### WHAT THE TASK ASKS
Below are the records; restate word for word the lines from the first through the one containing "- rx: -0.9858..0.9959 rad", and only those.

### DATA SHOWN
━━━━━━━━

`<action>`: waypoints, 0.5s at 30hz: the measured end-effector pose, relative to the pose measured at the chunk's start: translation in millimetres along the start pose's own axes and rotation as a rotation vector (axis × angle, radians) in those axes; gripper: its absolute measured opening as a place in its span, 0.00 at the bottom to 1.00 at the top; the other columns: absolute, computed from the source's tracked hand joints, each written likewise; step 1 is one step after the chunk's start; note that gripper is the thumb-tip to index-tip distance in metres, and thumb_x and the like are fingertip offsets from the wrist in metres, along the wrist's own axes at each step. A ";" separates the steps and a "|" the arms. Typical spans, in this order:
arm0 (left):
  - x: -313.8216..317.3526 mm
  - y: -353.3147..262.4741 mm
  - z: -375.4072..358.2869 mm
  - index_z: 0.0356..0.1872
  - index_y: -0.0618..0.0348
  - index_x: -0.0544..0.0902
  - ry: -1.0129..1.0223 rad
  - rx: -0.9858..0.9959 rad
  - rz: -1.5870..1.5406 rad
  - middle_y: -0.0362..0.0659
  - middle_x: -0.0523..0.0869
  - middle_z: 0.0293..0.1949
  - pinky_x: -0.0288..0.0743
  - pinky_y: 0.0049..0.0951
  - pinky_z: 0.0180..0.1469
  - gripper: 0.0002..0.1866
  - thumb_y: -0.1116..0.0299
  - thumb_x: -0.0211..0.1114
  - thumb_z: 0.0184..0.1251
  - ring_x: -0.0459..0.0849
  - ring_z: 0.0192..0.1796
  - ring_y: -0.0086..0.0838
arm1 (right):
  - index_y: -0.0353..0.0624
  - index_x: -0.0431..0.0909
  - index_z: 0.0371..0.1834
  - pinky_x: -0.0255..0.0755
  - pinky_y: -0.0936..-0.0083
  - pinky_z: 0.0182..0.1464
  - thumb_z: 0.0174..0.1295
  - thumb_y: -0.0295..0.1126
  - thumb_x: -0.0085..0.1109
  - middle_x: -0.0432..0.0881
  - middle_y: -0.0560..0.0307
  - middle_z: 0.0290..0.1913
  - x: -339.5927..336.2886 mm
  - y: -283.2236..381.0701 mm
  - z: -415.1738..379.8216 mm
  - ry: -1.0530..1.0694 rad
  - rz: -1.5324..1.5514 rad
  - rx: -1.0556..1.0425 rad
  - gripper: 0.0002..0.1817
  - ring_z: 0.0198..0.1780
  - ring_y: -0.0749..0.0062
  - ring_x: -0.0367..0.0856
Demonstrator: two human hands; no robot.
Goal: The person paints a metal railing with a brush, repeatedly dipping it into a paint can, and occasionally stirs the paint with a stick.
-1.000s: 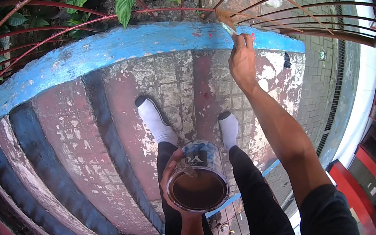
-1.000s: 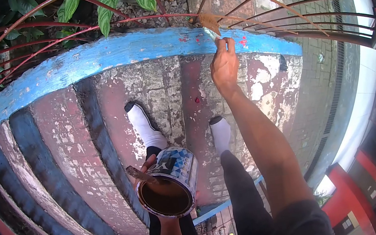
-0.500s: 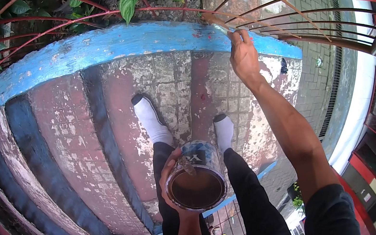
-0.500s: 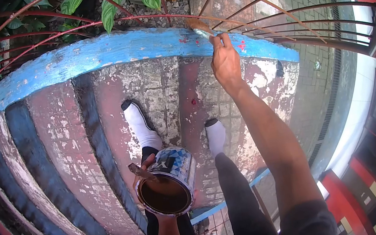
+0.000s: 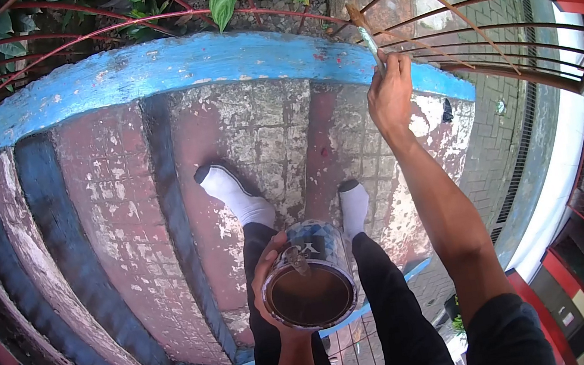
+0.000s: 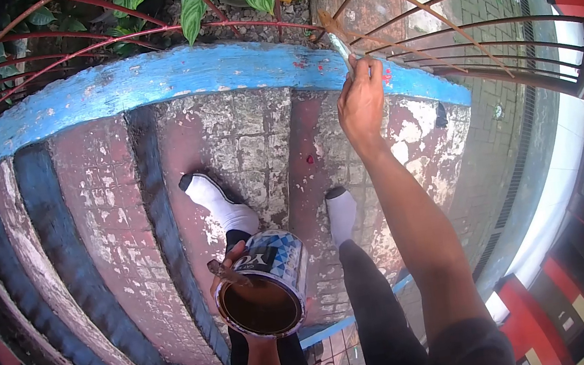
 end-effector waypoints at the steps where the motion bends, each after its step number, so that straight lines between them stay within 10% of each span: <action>1: -2.4 4.1 -3.2 0.75 0.64 0.73 0.003 -0.011 -0.003 0.64 0.81 0.73 0.79 0.49 0.77 0.30 0.65 0.74 0.79 0.83 0.74 0.52 | 0.30 0.80 0.62 0.77 0.48 0.60 0.69 0.13 0.58 0.76 0.37 0.56 8.2 0.9 -2.7 0.009 0.021 0.056 0.19 0.58 0.35 0.82; 15: -8.7 7.6 8.1 0.74 0.65 0.73 -0.033 -0.014 -0.088 0.66 0.80 0.73 0.83 0.48 0.75 0.24 0.64 0.63 0.87 0.83 0.74 0.51 | 0.34 0.80 0.65 0.80 0.42 0.52 0.69 0.12 0.53 0.76 0.38 0.60 41.8 5.8 -25.2 0.199 0.000 0.075 0.22 0.51 0.31 0.86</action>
Point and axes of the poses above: each hand's wrist, its own z-axis towards the middle knuckle, its own x-axis out of the palm, y = z × x, the point moved 6 cm from there along z, towards the middle knuckle
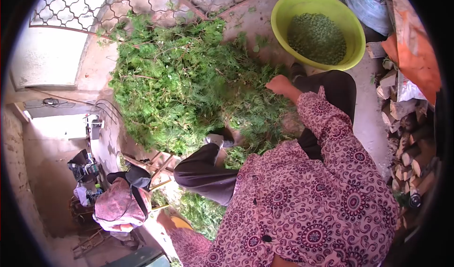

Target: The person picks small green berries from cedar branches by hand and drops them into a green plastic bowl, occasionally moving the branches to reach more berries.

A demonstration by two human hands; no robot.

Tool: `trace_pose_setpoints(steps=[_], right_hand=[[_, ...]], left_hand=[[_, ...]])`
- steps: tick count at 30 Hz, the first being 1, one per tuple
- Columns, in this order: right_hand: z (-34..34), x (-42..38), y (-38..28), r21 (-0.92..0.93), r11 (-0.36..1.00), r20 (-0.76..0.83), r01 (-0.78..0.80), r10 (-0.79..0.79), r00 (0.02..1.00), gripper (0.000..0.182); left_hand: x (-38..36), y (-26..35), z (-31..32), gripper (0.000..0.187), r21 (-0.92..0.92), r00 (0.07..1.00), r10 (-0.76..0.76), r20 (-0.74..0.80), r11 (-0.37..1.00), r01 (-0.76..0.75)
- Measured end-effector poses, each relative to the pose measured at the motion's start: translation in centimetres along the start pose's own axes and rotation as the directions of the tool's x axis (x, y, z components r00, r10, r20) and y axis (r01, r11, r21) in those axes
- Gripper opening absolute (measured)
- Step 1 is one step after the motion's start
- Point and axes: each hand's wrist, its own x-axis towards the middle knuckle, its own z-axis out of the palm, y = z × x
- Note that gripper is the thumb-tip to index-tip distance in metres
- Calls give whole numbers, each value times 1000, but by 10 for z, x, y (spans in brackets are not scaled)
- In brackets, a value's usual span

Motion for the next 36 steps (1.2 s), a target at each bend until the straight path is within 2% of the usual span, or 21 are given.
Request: trace_pose_setpoints(steps=[1,2,3,5,6,7,8,11,15,17,20,21,23,26,28,30,31,32,34,35,36], right_hand=[[-11,-15,-8,77,984,0,-162,162,987,31],[-20,-27,-15,154,936,11,-316,319,948,31],[-23,-33,-16,146,937,1,-318,322,947,31],[-29,-45,-17,477,661,118,-580,606,787,29],[-31,-51,-17,474,663,106,-579,610,785,29],[-32,-58,-20,639,548,93,-541,642,761,27],[-34,-65,-24,778,414,87,-472,673,734,26],[-46,-79,-38,782,392,76,-485,712,698,22],[-31,-75,-17,728,418,68,-544,745,663,26],[-24,-72,-5,407,722,99,-560,575,812,27],[-11,-67,3,-140,947,317,-288,318,893,30],[-4,-67,-2,-151,945,322,-290,324,890,30],[17,-69,-20,-79,893,96,-443,449,889,34],[37,-54,-36,-98,915,161,-391,402,901,36],[46,-44,-56,-47,902,150,-429,431,890,36],[41,-41,-94,-61,950,250,-305,310,917,36],[64,-29,-86,-14,927,170,-374,371,913,36],[79,-20,-76,-18,927,185,-374,370,910,36],[90,-5,-91,-46,994,319,-103,113,941,35],[120,10,-66,-52,972,361,-231,234,903,31],[124,15,-73,-55,970,370,-235,238,898,31]], left_hand=[[26,31,-9,29,-664,971,-236,43,720,204],[15,86,-45,27,-857,991,-120,57,503,111],[-9,150,-87,29,-892,994,-69,-89,449,-49],[-7,210,-117,33,-916,984,74,-162,359,-178],[15,220,-112,34,-885,968,189,-167,404,-232],[12,246,-116,35,-899,947,210,-244,317,-302],[4,271,-128,36,-891,926,293,-237,315,-327],[10,322,-118,33,-922,877,353,-325,90,-377],[3,383,-112,30,-952,866,395,-305,-106,-287],[-3,406,-118,27,-965,877,410,-250,-174,-194],[1,432,-116,23,-956,851,465,-246,-262,-133],[6,441,-112,24,-954,846,470,-251,-267,-135],[14,458,-107,25,-954,846,461,-266,-251,-163],[33,472,-93,24,-958,833,491,-253,-249,-145],[39,472,-89,24,-960,836,487,-252,-235,-152],[44,468,-88,24,-989,861,501,-84,-148,-10],[46,468,-93,24,-982,867,498,-29,-175,67],[46,467,-97,24,-983,872,489,-18,-166,73],[45,467,-108,22,-931,801,598,-7,-296,213],[41,467,-115,22,-932,788,615,17,-275,235],[39,465,-120,22,-932,790,613,27,-270,242]])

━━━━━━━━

### COMPLETED TASK
`<action>`: waypoints, 0.5s at 30hz: the measured end-effector pose, relative to the pose measured at the chunk's start: translation in millimetres along the start pose's own axes and rotation as a rotation vector (axis × angle, radians) in those axes; gripper: its absolute measured opening as a place in its span, 0.00 at the bottom to 1.00 at the top; the other columns: absolute, computed from the source's tracked hand joints, each written likewise; step 1 is one step after the chunk's start; note that gripper is the thumb-tip to index-tip distance in metres, and thumb_x and the like are fingertip offsets from the wrist in metres, along the wrist's own axes at each step. A ";" separates the steps and a "|" the arms. Typical spans, in this order:
arm0 (left):
  - x: -313.8216..317.3526 mm
  - y: -353.3147..262.4741 mm
  - z: -375.4072..358.2869 mm
  - index_z: 0.0356..0.1872
  - index_y: -0.0618..0.0348
  - index_x: -0.0544..0.0902
  - ry: -1.0129..1.0223 rad
  - rx: -0.9858..0.9959 rad

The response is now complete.